Exploiting the effect of PEO parameters on the surface of AISI 1020 low-carbon steel treated in a TaOH-rich electrolyte

Abstract

This study used PEO treatment and a TaOH-rich electrolyte to coat AISI 1020 low-carbon steel to enhance its anti-corrosion and wear properties, targeting its usage as a medical device. The effect of time, duty cycle, frequency, and Ta(OH)5 concentration on the chemical and phase composition, topography, wettability, and roughness of the obtained coatings were addressed. The results indicated that the Fe-based oxide coatings had a rough and super-hydrophilic surface.
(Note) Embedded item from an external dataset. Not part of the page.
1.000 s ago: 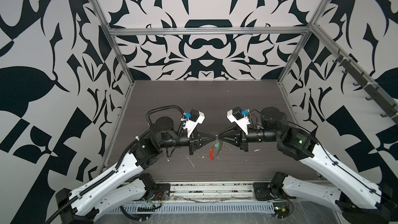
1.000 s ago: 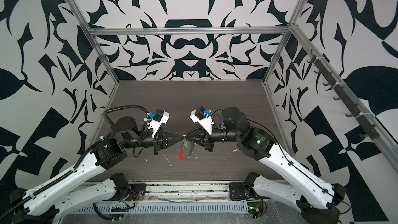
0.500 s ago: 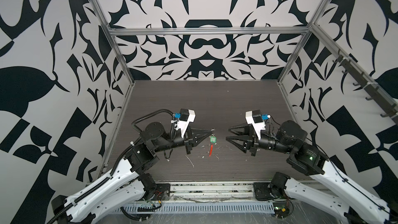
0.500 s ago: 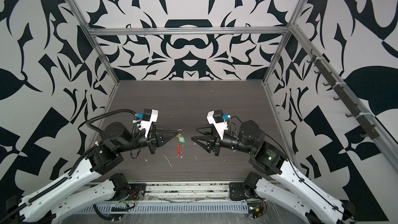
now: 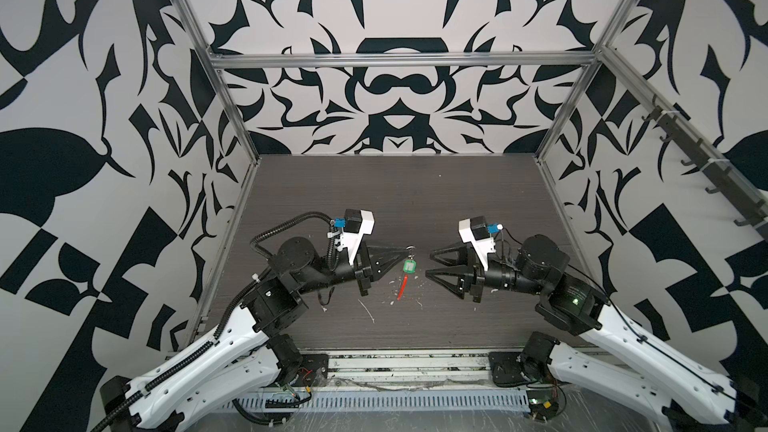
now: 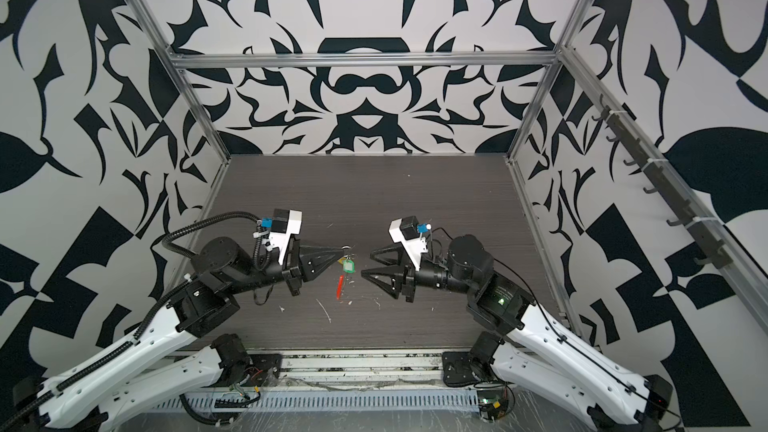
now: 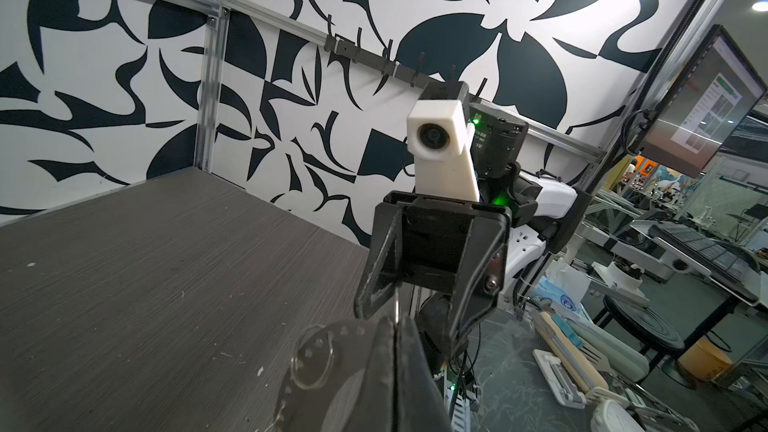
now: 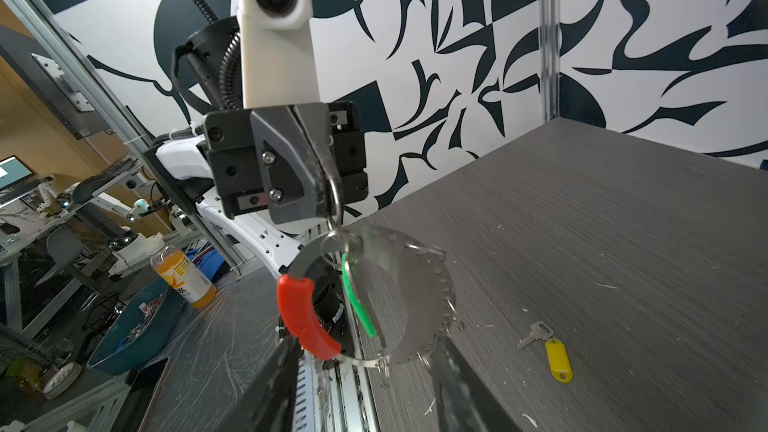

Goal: Remove the keys from the keyring

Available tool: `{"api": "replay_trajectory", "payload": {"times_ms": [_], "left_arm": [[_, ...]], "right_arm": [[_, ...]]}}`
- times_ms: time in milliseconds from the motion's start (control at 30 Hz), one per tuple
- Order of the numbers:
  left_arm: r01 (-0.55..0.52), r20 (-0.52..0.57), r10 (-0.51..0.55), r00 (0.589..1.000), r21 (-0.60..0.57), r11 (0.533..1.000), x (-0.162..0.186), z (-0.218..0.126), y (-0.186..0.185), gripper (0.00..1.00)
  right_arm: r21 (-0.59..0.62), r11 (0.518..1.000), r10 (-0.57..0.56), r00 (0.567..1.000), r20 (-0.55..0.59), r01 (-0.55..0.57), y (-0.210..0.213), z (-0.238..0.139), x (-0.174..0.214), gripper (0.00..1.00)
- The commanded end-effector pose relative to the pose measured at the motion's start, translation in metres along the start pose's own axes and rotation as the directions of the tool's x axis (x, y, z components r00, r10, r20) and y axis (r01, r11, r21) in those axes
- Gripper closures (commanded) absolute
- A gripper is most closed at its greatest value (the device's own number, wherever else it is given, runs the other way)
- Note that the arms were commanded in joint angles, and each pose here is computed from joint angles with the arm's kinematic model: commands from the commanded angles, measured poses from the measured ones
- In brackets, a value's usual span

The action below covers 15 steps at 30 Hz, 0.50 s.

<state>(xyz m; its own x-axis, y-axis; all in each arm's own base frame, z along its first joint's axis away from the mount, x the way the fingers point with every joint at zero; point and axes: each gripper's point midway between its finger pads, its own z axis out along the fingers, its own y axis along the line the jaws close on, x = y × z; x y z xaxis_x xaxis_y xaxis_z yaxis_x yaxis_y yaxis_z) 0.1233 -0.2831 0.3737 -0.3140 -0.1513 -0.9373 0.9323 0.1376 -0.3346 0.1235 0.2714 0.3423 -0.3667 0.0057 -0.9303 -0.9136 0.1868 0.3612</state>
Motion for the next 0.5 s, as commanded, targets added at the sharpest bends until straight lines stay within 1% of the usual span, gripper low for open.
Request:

The phase composition of the coatings was formed mainly of Ta2O5, hematite (Fe2O3), and a minor amount of rust (Fe(OH)2), with the chemical analyses also indicating the presence of some absorbed molecules. Once the best PEO parameters were established (200 V, 5 min, 60 %, 1000 Hz, and 40 g/L Ta(OH)5), the previous mechanical, corrosion, and wear tests evidenced the positive effect of the chemical species deposited in the surface when compared to the substrate. In this way, PEO treatment applied on AISI 1020 low-carbon steel in a TaOH-rich electrolyte can be an adequate alternative to produce low-cost materials for medical devices, especially as a potential substitute for stainless steel and titanium-based alloys in surgical instruments.